OKE2017 Challenge – Tasks

Task 1: Focused NE Identification and Linking

The task comprises the identification of named entities in sentences and the disambiguation of the identified entities to the DBpedia knowledge base.
This task is limited to three DBpedia ontology classes (Person, Place, Organisation) and their associated sub classes.

A competing system is expected to identify elements in a given text by its start and end index, further to generate an RDF formalizing the linking of the identified entities to the DBpedia knowledge base.

Example

Florence May Harding studied at a school in Sydney, and with Douglas Robert Dundas, but in effect had no formal training in either botany or art.

identified named entity generated URI indices
Florence May Harding dbr:Florence_May_Harding 0,20
Sydney dbr:Sydney 44,50
Douglas Robert Dundas oke:Douglas_Robert_Dundas 61,82

Request data

In the example above, the benchmarked system would receive the following UTF-8 encoded String.

@prefix xsd: <http://www.w3.org/2001/XMLSchema#> .
@prefix nif: <http://persistence.uni-leipzig.org/nlp2rdf/ontologies/nif-core#> .
@prefix dbpedia: <http://dbpedia.org/resource/> .
@prefix itsrdf: <http://www.w3.org/2005/11/its/rdf#> .
<http://example.com/example-task1#char=0,146>
        a                     nif:RFC5147String , nif:String , nif:Context ;
        nif:beginIndex        "0"^^xsd:nonNegativeInteger ;
        nif:endIndex          "146"^^xsd:nonNegativeInteger ;
        nif:isString          "Florence May Harding studied at a school in Sydney, and with Douglas Robert Dundas , but in effect had no formal training in either botany or art."@en .

Response data

The expected response of a participating system for the example above would be the following UTF-8 encoded String.

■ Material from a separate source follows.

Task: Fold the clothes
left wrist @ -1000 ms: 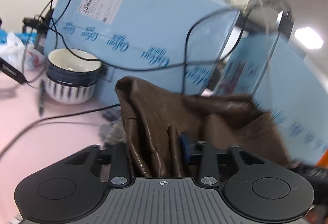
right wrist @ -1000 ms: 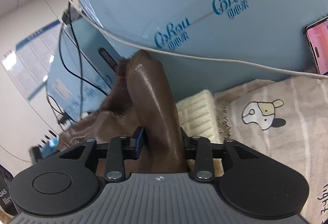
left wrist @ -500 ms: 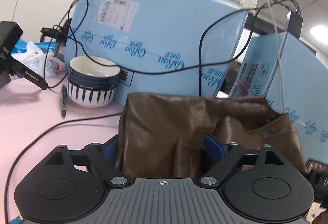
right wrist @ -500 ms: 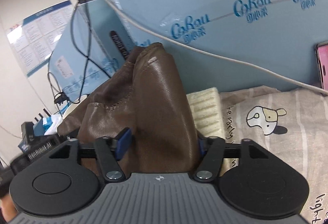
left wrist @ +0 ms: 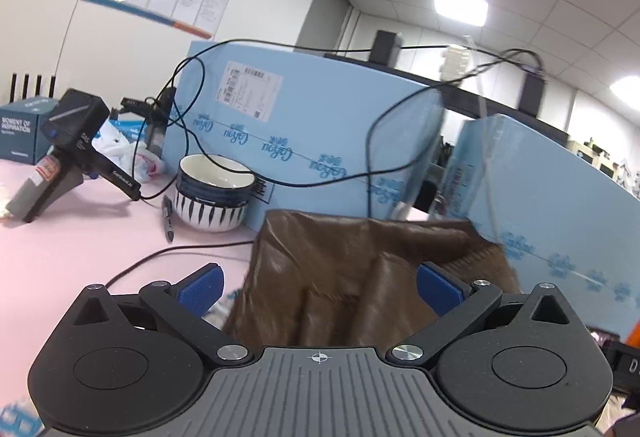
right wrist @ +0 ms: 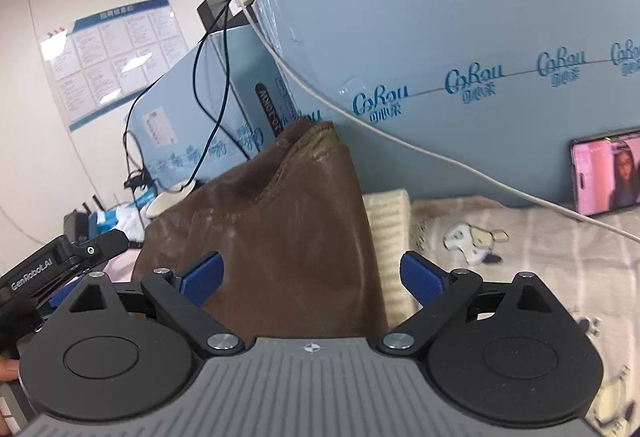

@prefix xsd: <http://www.w3.org/2001/XMLSchema#> .
@prefix nif: <http://persistence.uni-leipzig.org/nlp2rdf/ontologies/nif-core#> .
@prefix dbpedia: <http://dbpedia.org/resource/> .
@prefix itsrdf: <http://www.w3.org/2005/11/its/rdf#> .
<http://example.com/example-task1#char=0,146>
        a                     nif:RFC5147String , nif:String , nif:Context ;
        nif:beginIndex        "0"^^xsd:nonNegativeInteger ;
        nif:endIndex          "146"^^xsd:nonNegativeInteger ;
        nif:isString          "Florence May Harding studied at a school in Sydney, and with Douglas Robert Dundas , but in effect had no formal training in either botany or art."@en .
<http://example.com/example-task1#char=0,20>
        a                     nif:RFC5147String , nif:String ;
        nif:anchorOf          "Florence May Harding"@en ;
        nif:beginIndex        "0"^^xsd:nonNegativeInteger ;
        nif:endIndex          "20"^^xsd:nonNegativeInteger ;
        nif:referenceContext  <http://example.com/example-task1#char=0,146> ;
        itsrdf:taIdentRef     dbpedia:Florence_May_Harding .
<http://example.com/example-task1#char=44,50>
        a                     nif:RFC5147String , nif:String ;
        nif:anchorOf          "Sydney"@en ;
        nif:beginIndex        "44"^^xsd:nonNegativeInteger ;
        nif:endIndex          "50"^^xsd:nonNegativeInteger ;
        nif:referenceContext  <http://example.com/example-task1#char=0,146> ;
        itsrdf:taIdentRef     dbpedia:Sydney .
<http://example.com/example-task1#char=61,82>
        a                     nif:RFC5147String , nif:String ;
        nif:anchorOf          "Douglas Robert Dundas"@en ;
        nif:beginIndex        "61"^^xsd:nonNegativeInteger ;
        nif:endIndex          "82"^^xsd:nonNegativeInteger ;
        nif:referenceContext  <http://example.com/example-task1#char=0,146> ;
        itsrdf:taIdentRef     <http://aksw.org/notInWiki/Douglas_Robert_Dundas> .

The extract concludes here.